When constipation is the primary symptom of IBS (also called constipation-predominant IBS), increasing fiber intake and getting plenty of fluids are the first treatments.
Your doctor may also recommend a prescription laxative or other medication to help restore regular bowel movements.
Crohn’s disease and constipation
Symptoms may overlap with IBS, but these conditions are not the same.
Crohn’s disease occurs when the immune system mistakenly attacks the digestive tract. The main symptoms of Crohn’s disease include:
- abdominal cramps
- loss of appetite
- weight loss
- watery diarrhea
- the feeling that you need to have a bowel movement when you don’t (this may involve straining, pain, and cramping)
Some people with Crohn’s disease need iron or calcium supplements, which also can contribute to constipation.
There is no cure for Crohn’s disease. But changes to the diet along with certain medications can help. If you have Crohn’s disease and experience constipation, be sure to get your doctor’s advice before treating yourself.
Constipation from drugs and supplements
Some over-the-counter and prescription drugs, as well as some dietary supplements, cause constipation.
- iron supplements and vitamins with iron
- calcium supplements
- antacids that contain aluminum
- narcotic painkillers
- muscle relaxants
- some blood pressure drugs
- some prescription drugs used to treat seizure disorders, Parkinson’s disease, and overactive bladder
Talk with your doctor if you use any of these medications and are suffering from constipation. There may be other options available that are not constipating.
Painkillers and constipation
Constipation is a significant side effect of opioid (narcotic) painkillers.
Opioid pain relievers work by attaching to certain receptors that control pain. Most of these receptors are in the brain and central nervous system, but some are found in the bowels.

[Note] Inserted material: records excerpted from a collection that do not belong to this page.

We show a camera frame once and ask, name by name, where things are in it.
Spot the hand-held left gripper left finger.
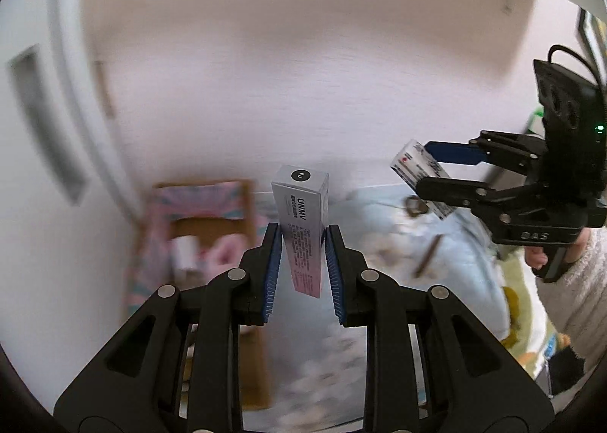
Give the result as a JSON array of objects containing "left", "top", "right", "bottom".
[{"left": 53, "top": 223, "right": 284, "bottom": 433}]

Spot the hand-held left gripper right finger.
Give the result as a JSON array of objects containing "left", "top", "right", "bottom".
[{"left": 322, "top": 224, "right": 555, "bottom": 433}]

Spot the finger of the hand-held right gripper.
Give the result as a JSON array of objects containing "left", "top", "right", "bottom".
[
  {"left": 423, "top": 130, "right": 546, "bottom": 178},
  {"left": 416, "top": 176, "right": 546, "bottom": 220}
]

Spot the white patterned small box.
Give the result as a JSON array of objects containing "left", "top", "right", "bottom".
[{"left": 390, "top": 138, "right": 456, "bottom": 220}]

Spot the pink fluffy headband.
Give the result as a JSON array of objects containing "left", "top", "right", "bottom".
[{"left": 201, "top": 234, "right": 247, "bottom": 278}]

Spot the silver rectangular box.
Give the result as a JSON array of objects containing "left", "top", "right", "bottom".
[{"left": 270, "top": 165, "right": 331, "bottom": 297}]

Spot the pink striped cardboard box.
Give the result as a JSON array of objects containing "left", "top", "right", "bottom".
[{"left": 122, "top": 179, "right": 273, "bottom": 410}]

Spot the person's right forearm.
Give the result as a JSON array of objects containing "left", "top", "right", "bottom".
[{"left": 536, "top": 227, "right": 607, "bottom": 367}]

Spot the person's right hand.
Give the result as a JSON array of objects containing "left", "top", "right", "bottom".
[{"left": 524, "top": 228, "right": 593, "bottom": 283}]

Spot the green tissue pack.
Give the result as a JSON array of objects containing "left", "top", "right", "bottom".
[{"left": 528, "top": 104, "right": 546, "bottom": 135}]

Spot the light blue floral blanket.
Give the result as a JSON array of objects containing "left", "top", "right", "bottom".
[{"left": 242, "top": 184, "right": 510, "bottom": 419}]

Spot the brown stick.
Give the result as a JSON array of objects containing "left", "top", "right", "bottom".
[{"left": 414, "top": 234, "right": 445, "bottom": 278}]

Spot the striped floral pillow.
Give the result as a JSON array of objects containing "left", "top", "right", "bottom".
[{"left": 495, "top": 253, "right": 570, "bottom": 381}]

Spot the dark cloth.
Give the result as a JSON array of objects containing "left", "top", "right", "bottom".
[{"left": 545, "top": 345, "right": 591, "bottom": 396}]

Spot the white cabinet door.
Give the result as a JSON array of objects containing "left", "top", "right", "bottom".
[{"left": 0, "top": 0, "right": 143, "bottom": 415}]

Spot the brown hair tie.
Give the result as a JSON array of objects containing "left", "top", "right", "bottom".
[{"left": 404, "top": 195, "right": 430, "bottom": 218}]

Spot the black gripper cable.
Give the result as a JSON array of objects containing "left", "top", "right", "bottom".
[{"left": 547, "top": 44, "right": 601, "bottom": 83}]

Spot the wall picture frame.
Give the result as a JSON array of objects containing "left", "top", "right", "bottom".
[{"left": 576, "top": 6, "right": 607, "bottom": 64}]

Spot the grey recessed door handle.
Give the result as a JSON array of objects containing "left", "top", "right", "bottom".
[{"left": 7, "top": 44, "right": 88, "bottom": 206}]

When the opioid pain relievers latch on to those receptors, they slow the wave of contractions, known as peristalsis, that pushes stool toward the anus. Extra water is absorbed out of the stool sitting in the bowel. This leaves stools dry and hard. The result is constipation.

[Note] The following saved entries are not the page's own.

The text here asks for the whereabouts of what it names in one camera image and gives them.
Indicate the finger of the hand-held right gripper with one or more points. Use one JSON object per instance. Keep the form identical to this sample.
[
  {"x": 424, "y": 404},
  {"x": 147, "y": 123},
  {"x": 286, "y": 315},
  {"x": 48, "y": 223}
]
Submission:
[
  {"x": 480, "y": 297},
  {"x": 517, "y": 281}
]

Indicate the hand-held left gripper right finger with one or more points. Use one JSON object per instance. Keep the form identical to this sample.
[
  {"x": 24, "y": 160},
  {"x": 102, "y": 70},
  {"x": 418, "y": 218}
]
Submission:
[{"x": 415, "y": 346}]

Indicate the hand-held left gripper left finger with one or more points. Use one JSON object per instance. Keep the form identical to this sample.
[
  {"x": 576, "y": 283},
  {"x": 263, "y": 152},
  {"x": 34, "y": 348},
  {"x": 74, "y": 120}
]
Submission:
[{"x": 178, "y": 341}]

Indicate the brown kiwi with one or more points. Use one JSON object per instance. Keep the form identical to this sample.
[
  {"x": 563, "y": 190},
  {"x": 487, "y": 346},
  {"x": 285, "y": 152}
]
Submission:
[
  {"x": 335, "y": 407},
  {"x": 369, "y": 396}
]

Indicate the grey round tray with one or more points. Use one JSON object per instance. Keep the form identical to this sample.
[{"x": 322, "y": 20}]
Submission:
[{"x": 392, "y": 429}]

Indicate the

If your doctor prescribes a narcotic pain reliever, ask about ways to prevent constipation before you start taking the medicine.
As you’ve seen constipation is uncomfortable for you, and it can be difficult to pinpoint a cause. A healthy lifestyle, with exercise and nutritious food—especially fiber and fluids—will go a long way toward keeping constipation at bay.
Talk with your doctor
Whether this is your first visit or a follow-up, ask your doctor:
- Is my constipation a sign of an underlying health problem?

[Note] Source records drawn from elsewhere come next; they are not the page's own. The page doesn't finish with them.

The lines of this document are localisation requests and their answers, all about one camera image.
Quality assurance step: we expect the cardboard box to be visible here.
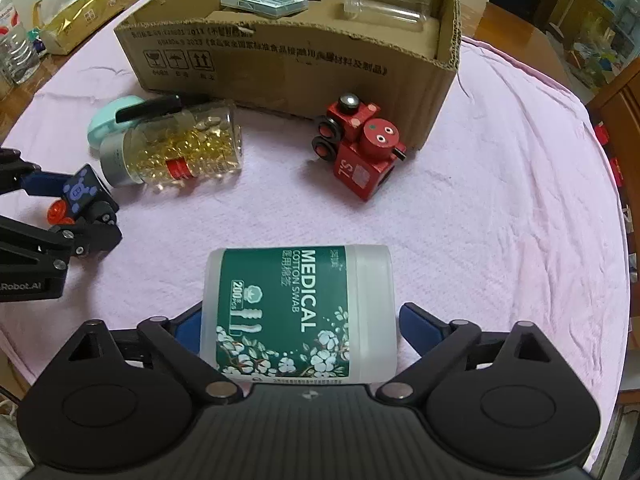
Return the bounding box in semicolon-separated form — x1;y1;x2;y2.
114;0;462;153

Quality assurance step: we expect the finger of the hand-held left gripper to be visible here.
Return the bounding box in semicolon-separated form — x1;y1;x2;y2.
0;148;77;198
0;215;124;282

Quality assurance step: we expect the black toy car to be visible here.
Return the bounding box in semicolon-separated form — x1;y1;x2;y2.
47;162;121;226

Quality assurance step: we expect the red wooden toy train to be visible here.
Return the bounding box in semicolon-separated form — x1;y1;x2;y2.
311;91;408;201

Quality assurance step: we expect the gold tissue pack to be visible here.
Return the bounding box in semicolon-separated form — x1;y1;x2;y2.
32;0;131;56

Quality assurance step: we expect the mint green oval case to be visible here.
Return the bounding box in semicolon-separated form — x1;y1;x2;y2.
89;95;151;148

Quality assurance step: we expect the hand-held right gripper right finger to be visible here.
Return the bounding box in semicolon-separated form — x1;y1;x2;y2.
375;302;577;407

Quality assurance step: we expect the clear jar of yellow capsules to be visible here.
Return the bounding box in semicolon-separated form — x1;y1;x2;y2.
100;100;244;193

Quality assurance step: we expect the clear playing card case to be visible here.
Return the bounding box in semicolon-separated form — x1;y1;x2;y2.
220;0;308;17

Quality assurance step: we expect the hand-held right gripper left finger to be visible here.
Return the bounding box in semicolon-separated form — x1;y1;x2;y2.
49;304;242;407

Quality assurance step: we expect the clear water bottle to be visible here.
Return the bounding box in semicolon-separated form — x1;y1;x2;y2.
0;0;41;86

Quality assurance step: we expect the green label cotton swab box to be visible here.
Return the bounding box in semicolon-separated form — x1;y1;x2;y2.
199;244;398;387

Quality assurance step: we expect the wooden chair with grooved back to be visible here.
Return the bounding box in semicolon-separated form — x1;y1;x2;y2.
585;67;640;196

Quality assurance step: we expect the pink towel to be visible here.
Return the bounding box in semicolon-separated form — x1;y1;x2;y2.
0;0;632;401

- What steps can I take to treat it on my own?
- Should I be eating more of certain foods?
- Are there foods I should avoid?
- Should I take fiber supplements?
- Should I try over-the-counter laxatives or stool softeners?
Your doctor may want to know:
- Is this the first time you’ve experienced constipation?
- When did it start and how long has it lasted?
- Do you take any over-the-counter medications or supplements? If so, which ones?
- What have you tried to relieve constipation (laxatives, stool softeners, diet)?
- Do you use laxatives regularly?
- Have you had other symptoms such as fever, unintended weight loss, or bleeding during bowel movements?